Dalam tataran yang lebih luas, AISMOLI berkomitmen untuk mendukung ekosistem kendaraan listrik yang lebih matang. Asosiasi ini aktif berkoordinasi dengan pemerintah pusat dalam berbagai aspek, termasuk percepatan realisasi peta jalan Tingkat Komponen Dalam Negeri (TKDN) untuk produk-produk komponen motor listrik lokal. Upaya ini bertujuan untuk meningkatkan kemandirian industri dalam negeri dan menciptakan lapangan kerja. "Kami terus bekerja sama dengan pemerintah dalam implementasi peta jalan TKDN dan penguatan infrastruktur pengisian daya kendaraan listrik secara nasional," tambah Riniwaty, merujuk pada komitmen penguatan basis industri lokal dan ketersediaan fasilitas pendukung.

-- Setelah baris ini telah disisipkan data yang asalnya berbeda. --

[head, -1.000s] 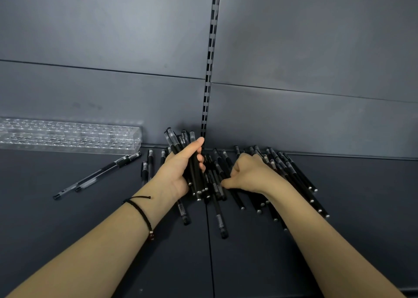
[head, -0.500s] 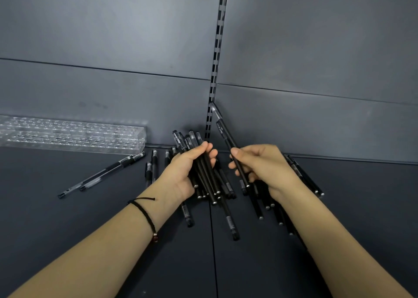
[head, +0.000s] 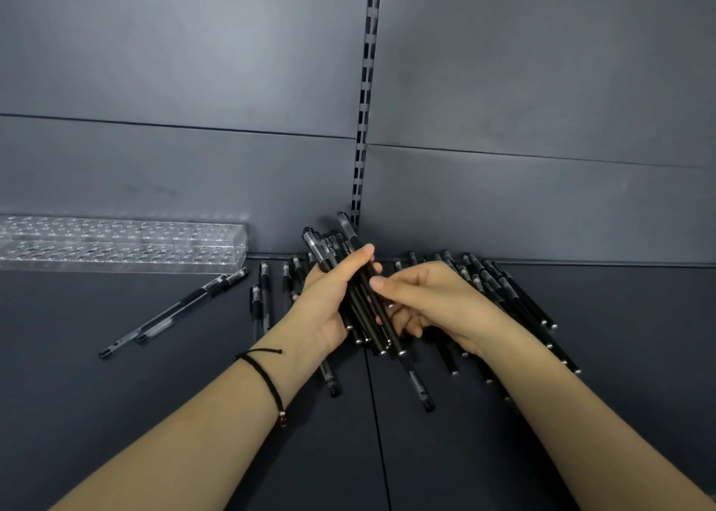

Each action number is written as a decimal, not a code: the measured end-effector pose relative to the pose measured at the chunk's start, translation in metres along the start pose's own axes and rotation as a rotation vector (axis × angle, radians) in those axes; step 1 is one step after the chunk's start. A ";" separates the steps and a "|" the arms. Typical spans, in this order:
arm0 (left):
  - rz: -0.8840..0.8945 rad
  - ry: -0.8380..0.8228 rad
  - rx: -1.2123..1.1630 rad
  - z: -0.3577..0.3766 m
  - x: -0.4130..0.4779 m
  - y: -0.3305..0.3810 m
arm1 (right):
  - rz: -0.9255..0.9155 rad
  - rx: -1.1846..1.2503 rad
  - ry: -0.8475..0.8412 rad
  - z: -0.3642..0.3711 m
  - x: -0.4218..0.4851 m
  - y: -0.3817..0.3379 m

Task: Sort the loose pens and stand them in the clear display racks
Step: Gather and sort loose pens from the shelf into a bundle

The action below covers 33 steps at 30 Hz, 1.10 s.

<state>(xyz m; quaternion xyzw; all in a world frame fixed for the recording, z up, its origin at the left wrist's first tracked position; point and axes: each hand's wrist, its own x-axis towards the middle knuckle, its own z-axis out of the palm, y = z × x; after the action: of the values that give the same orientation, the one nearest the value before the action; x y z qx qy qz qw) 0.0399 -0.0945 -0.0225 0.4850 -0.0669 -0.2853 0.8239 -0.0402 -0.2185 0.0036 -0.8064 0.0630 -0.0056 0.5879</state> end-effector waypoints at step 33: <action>0.140 -0.043 -0.146 0.039 0.023 -0.020 | 0.129 -1.186 0.165 -0.067 -0.004 0.016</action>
<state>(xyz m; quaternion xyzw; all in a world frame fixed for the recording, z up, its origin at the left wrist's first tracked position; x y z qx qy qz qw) 0.0361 -0.1440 -0.0230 0.4114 -0.0972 -0.2413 0.8735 -0.0514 -0.2863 0.0090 -0.9883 0.1495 0.0034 0.0300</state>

Pemerintah sendiri, melalui Kementerian Keuangan, telah menyatakan kajian mendalam mengenai pemberian insentif guna mendorong peningkatan penggunaan motor listrik. Menteri Keuangan Purbaya Yudhi Sadewa sebelumnya mengemukakan rencana pemerintah untuk memberikan subsidi senilai kurang lebih Rp5 juta per unit pembelian motor listrik pada tahun 2026. Kebijakan subsidi ini direncanakan akan diterapkan secara bertahap, sejalan dengan perkembangan pasar dan kesiapan infrastruktur pendukung.

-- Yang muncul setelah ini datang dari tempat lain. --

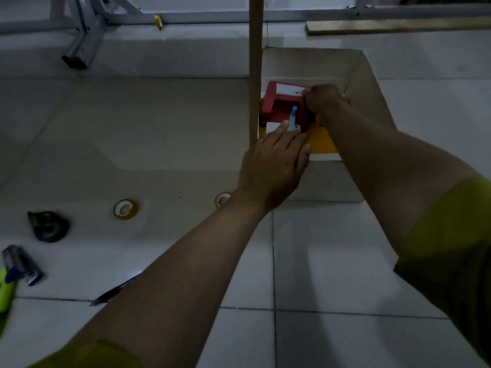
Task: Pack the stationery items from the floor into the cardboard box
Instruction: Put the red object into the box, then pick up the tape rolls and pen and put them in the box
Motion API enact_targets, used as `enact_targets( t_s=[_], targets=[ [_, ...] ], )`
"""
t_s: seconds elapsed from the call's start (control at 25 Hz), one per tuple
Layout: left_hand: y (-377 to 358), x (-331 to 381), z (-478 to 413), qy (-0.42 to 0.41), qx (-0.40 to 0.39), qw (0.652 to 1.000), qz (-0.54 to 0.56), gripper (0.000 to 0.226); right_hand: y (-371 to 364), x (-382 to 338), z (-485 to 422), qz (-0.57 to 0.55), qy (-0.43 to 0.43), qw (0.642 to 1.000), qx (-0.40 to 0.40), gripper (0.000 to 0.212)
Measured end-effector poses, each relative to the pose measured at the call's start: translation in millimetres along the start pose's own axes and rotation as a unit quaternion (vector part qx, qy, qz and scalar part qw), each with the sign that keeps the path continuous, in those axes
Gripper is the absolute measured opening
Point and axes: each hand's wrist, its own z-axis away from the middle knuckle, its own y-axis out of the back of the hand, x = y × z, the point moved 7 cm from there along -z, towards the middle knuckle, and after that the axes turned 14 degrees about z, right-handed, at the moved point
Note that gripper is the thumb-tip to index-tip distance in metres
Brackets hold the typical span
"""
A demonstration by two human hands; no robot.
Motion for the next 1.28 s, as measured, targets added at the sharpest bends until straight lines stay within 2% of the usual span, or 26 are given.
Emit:
enact_targets(
  t_s=[0.2, 0.32, 0.44, 0.52, 0.64, 0.76, 0.84, 0.92, 1.08, 1.2, 1.28],
  targets=[
    [1.5, -0.6, 0.1, 0.019, -0.012, 1.000, -0.007, 0.048, -1.4, 1.1, 5.6, 0.035, 0.028, 0.999, -0.006, 0.032],
    [3.3, -1.3, 0.7, 0.019, -0.042, 0.999, -0.016, 0.046, 4.4, -10.8, 22.7, 0.028, 0.052, 0.998, 0.016, 0.041],
    [4.6, -0.4, 2.2, 0.020, -0.093, 0.995, -0.016, 0.055, 9.2, -21.4, 43.2, 0.050, 0.092, 0.994, 0.040, 0.056],
    [8.2, 0.2, 2.0, 0.037, -0.108, 0.993, 0.004, 0.054, 12.7, -25.9, 59.8, 0.078, 0.119, 0.989, 0.046, 0.062],
    [20.6, 6.1, 16.1, 0.039, -0.104, 0.994, 0.017, 0.046, 21.5, -34.7, 94.5, 0.098, 0.178, 0.977, 0.062, 0.063],
    [30.0, 1.7, 49.0, 0.032, -0.134, 0.990, -0.023, 0.057, 31.1, -38.8, 132.6, 0.091, 0.226, 0.967, 0.072, 0.061],
    [42.1, 0.8, 67.0, 0.024, -0.129, 0.991, -0.012, 0.063, 28.7, -38.0, 160.2, 0.110, 0.269, 0.954, 0.078, 0.060],
    [53.8, -3.8, 81.9, 0.048, -0.119, 0.992, -0.006, 0.065, 19.3, -34.9, 190.4, 0.111, 0.310, 0.940, 0.091, 0.058],
    [71.9, -28.5, 117.3, 0.127, -0.099, 0.987, -0.003, 0.064, -10.5, -20.5, 235.0, 0.055, 0.322, 0.942, 0.073, 0.067],
    [83.0, -45.8, 149.8, 0.171, -0.085, 0.982, 0.007, 0.065, -34.1, -16.9, 265.1, 0.072, 0.386, 0.917, 0.069, 0.072],
    [92.9, -60.0, 174.5, 0.202, -0.064, 0.977, 0.020, 0.065, -57.6, -17.4, 281.8, 0.100, 0.416, 0.903, 0.034, 0.072]
  ],
)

Inisiatif ini sejalan dengan berbagai upaya lain yang telah digulirkan sebelumnya. Sebelumnya, Purbaya Yudhi Sadewa pernah mengusulkan agar insentif untuk motor listrik dapat diberlakukan lebih awal, bahkan pada tahun berjalan. Hal ini menunjukkan adanya dorongan kuat dari berbagai pihak untuk segera mempercepat adopsi kendaraan listrik. Sementara itu, asosiasi industri lain seperti AISI (Asosiasi Industri Sepeda Motor Indonesia) juga turut menanti kepastian kebijakan pemerintah terkait kelanjutan program subsidi motor listrik, menunjukkan bahwa isu ini menjadi perhatian utama dalam industri otomotif nasional. AISMOLI sendiri secara konsisten menekankan potensi motor listrik sebagai instrumen strategis untuk mengurangi ketergantungan pada bahan bakar minyak (BBM) dan mengurangi emisi karbon.
Penerapan subsidi yang tepat waktu dan didukung oleh infrastruktur yang memadai, serta skema pembiayaan yang menarik, diprediksi akan menjadi kunci keberhasilan dalam mentransformasi lanskap mobilitas Indonesia menuju masa depan yang lebih bersih dan berkelanjutan.
This article was rewritten using AI technology based on information from antaranews.com without altering the facts of the original article.